Brother Bear. Dir. Aaron Blaise, Robert Walker. Walt Disney Pictures. 2003.

Brother Bear works to trouble the relationship between humans and bears through destabilising the idea that bears are inherently threatening and monstrous. The children’s animation follows Kenai, a young human boy who is transformed into a bear by spirits after killing a bear to avenge his brother’s death.

Within this scene, Blaise and Walker use parallel editing to create a flashback to a scene earlier in the film, reimagining the struggle between human and bear from a new perspective. Whilst the initial scene situated the bear as the aggressor, the narrative is reframed through Koda’s narration, bringing Kenai to the realisation that the bear he killed was not a monster, but the mother of Koda, his newfound younger brother figure. Koda’s storytelling triggers Kenai’s flashback to his own involvement in the bear hunt. A close-up shot frames Kenai’s panic as through a virtual camera movement, the background rapidly retreats and enters the grayscale world of the past. The chaotic flashback is dramatized through overtly artificial jump cuts. The cuts are emphasised by a flashing technique which further disturbs the continuity between Koda’s story and Kenai’s memory.

Koda dramatizes, ‘the monster has her backed up against this giant glacier’. The human is the monster here, thus subverting the human discourse of the film which repeatedly brands the bear as a senseless monster. This concept is played with throughout the film, offering an alternative perspective to anthropocentrism. Whilst Koda’s melodramatic actions are intended to replicate the threatening stance of the human hunter, ironically, they more closely resemble a human depiction of a threatening bear, as echoed in the human cave markings earlier in the film.
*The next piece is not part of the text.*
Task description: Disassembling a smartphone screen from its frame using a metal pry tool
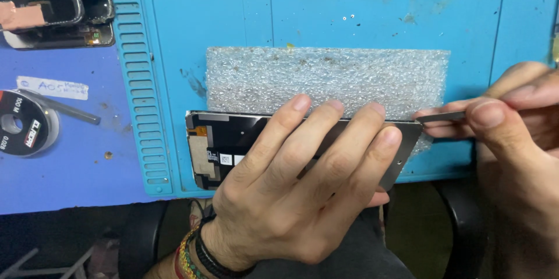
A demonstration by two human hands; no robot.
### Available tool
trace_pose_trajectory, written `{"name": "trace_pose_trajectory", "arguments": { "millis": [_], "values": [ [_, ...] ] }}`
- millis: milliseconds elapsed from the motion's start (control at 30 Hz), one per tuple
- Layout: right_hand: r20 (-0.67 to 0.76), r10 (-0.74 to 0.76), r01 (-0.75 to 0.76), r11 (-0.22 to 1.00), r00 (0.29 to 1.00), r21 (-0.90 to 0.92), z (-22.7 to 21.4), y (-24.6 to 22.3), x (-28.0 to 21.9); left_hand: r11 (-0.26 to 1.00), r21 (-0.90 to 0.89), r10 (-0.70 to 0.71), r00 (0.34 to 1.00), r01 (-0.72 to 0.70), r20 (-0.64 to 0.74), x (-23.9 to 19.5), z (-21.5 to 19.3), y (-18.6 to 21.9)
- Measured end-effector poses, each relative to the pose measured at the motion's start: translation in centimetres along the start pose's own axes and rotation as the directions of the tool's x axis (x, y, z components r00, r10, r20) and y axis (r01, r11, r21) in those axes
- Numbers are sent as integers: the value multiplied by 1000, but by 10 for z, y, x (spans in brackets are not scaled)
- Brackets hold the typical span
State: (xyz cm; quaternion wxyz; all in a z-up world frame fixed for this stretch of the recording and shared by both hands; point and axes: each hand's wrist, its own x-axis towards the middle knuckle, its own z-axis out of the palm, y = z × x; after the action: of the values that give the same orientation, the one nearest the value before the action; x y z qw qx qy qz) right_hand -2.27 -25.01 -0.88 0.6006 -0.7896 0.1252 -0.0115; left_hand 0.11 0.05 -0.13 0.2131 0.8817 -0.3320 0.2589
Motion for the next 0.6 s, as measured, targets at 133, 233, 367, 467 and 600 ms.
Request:
{"name": "trace_pose_trajectory", "arguments": {
  "millis": [133, 233, 367, 467, 600],
  "values": [
    [6, -58, 58, 997, 998, -49, 5, 2, -1, 1000, 19, 16, 1000, -17, 4, -1, 0, -1],
    [21, -89, 90, 995, 996, -40, 8, -3, -2, 1000, 22, 22, 1000, -22, 2, -2, 1, 0],
    [15, -67, 68, 986, 998, -151, 15, -16, -6, 1000, 19, 15, 1000, -14, -7, -3, 1, -1],
    [18, -70, 72, 981, 997, -177, 17, -21, -10, 999, 24, 28, 1000, -28, -12, -3, 2, -1],
    [36, -76, 78, 995, 996, -60, 15, -14, -8, 1000, 16, 12, 1000, -12, -13, -3, 0, 0]
  ]
}}
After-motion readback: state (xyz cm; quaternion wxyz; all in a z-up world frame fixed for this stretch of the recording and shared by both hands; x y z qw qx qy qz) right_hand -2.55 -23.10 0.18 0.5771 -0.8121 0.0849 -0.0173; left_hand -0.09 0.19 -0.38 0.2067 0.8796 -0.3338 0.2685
Blaise and Walker use this to foreground the contrasting perceptions of danger across species, thus challenging existing stereotypes of bears as dangerous and predatory.
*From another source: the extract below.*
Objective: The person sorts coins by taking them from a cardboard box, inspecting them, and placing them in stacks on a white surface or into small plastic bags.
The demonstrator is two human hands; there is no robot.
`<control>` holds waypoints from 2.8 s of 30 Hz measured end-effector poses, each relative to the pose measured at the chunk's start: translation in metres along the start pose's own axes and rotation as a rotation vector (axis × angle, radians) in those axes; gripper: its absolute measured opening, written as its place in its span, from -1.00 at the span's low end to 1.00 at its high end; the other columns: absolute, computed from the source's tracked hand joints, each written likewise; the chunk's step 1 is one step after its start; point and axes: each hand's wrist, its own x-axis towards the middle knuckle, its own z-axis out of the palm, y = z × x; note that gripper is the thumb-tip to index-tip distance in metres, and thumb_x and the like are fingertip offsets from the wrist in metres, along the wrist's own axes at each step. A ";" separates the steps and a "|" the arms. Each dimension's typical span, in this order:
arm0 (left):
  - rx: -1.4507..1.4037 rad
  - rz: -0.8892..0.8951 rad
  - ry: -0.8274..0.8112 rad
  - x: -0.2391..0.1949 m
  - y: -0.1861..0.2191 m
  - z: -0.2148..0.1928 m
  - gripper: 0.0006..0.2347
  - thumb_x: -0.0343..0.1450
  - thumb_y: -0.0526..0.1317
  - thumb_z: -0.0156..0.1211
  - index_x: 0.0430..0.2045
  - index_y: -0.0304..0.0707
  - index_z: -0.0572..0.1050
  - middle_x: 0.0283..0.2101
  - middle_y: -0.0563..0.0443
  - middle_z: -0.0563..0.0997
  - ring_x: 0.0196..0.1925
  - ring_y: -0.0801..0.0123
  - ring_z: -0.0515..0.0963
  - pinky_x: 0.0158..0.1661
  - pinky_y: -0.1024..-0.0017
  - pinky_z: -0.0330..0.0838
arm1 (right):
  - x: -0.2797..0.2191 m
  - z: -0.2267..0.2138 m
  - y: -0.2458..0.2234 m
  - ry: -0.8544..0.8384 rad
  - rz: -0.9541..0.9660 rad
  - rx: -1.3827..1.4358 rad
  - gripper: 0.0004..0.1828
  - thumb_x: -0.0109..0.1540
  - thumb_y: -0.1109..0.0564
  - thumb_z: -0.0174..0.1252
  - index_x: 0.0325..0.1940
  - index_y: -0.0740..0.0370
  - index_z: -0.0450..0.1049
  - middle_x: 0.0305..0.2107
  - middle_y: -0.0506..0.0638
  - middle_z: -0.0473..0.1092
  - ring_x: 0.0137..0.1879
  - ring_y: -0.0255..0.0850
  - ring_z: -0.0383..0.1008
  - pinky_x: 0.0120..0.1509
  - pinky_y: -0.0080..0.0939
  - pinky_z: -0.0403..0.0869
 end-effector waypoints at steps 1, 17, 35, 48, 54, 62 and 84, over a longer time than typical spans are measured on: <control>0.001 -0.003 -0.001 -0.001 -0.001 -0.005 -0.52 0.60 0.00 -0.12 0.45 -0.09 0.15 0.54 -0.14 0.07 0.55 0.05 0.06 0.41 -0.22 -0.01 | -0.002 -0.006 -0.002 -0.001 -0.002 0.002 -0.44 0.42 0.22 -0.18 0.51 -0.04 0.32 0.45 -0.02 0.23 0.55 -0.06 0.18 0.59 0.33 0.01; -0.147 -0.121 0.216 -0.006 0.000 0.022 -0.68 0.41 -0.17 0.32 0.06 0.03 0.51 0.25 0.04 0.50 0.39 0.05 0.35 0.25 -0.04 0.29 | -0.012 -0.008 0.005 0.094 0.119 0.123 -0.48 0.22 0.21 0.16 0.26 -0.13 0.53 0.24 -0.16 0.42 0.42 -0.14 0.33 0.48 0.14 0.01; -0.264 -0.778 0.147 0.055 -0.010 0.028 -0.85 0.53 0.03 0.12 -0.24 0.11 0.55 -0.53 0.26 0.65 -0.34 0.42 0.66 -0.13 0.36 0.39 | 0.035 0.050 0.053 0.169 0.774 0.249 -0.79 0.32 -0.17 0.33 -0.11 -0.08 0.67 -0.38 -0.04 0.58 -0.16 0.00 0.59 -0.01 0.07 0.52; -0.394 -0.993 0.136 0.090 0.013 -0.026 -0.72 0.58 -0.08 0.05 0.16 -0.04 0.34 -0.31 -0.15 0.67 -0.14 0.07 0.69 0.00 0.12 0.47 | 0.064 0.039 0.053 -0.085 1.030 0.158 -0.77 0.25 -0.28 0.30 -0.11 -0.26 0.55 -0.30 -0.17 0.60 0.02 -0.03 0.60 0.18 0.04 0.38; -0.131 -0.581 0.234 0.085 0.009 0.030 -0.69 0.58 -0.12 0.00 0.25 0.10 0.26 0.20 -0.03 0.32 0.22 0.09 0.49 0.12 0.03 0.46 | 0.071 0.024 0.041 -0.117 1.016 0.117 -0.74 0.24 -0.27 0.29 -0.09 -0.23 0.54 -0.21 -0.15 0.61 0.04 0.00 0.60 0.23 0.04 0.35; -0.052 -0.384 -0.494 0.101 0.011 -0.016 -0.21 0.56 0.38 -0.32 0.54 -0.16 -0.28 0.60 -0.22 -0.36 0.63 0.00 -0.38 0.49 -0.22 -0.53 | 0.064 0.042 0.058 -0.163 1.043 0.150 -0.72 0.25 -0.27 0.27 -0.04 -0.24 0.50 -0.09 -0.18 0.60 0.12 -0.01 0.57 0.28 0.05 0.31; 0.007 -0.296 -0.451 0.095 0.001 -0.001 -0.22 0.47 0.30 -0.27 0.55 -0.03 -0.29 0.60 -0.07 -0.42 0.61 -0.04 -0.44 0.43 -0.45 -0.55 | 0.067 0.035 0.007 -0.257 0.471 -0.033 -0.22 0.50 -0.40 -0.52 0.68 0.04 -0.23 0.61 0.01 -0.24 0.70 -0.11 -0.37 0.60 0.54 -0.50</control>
Furthermore, unlike the original depiction of the hunt, in Koda’s flashback we can understand the language of the bear.  Koda narrates, ‘she stands up real big and yells “go away”’. Here, the previously indecipherable roar becomes a plea for mercy. Koda continues, ‘There is a whole pack coming right at her’. The perception of threat is reversed, through the animalised language of ‘pack’, revealing the human as the aggressor. Moreover, Kenai’s own voice proclaiming, ‘I’m going after the bear’, is juxtaposed against the concerned feminised voice of Koda’s mother. Koda’s mother’s parental concern is starkly opposed with Kenai’s boyish aggression, once more depicting the man as a thoughtless killer, rather than the bear. 

The cutting speed increases alongside an intense drumbeat as the scene speeds towards Kenai’s realisation that he has killed Koda’s mother. The shot returns once more to real time, framing Kenai’s heaving shoulders and open-mouthed shock. This panic-stricken reaction is humanised, blurring the two sides of Kenai’s consciousness. (insert figure 4)

Blaise and Walker use this flashback to undermine the film’s initial representation of bears as monstrous creatures. Through reframing the human as the monster, Koda’s narrative successfully challenges an anthropocentric discourse. The scene encourages human culpability and reveals the predatory potential of the human being, through revealing that Kenai’s killing of the bear was intentional, however the killing of the man by bear was not.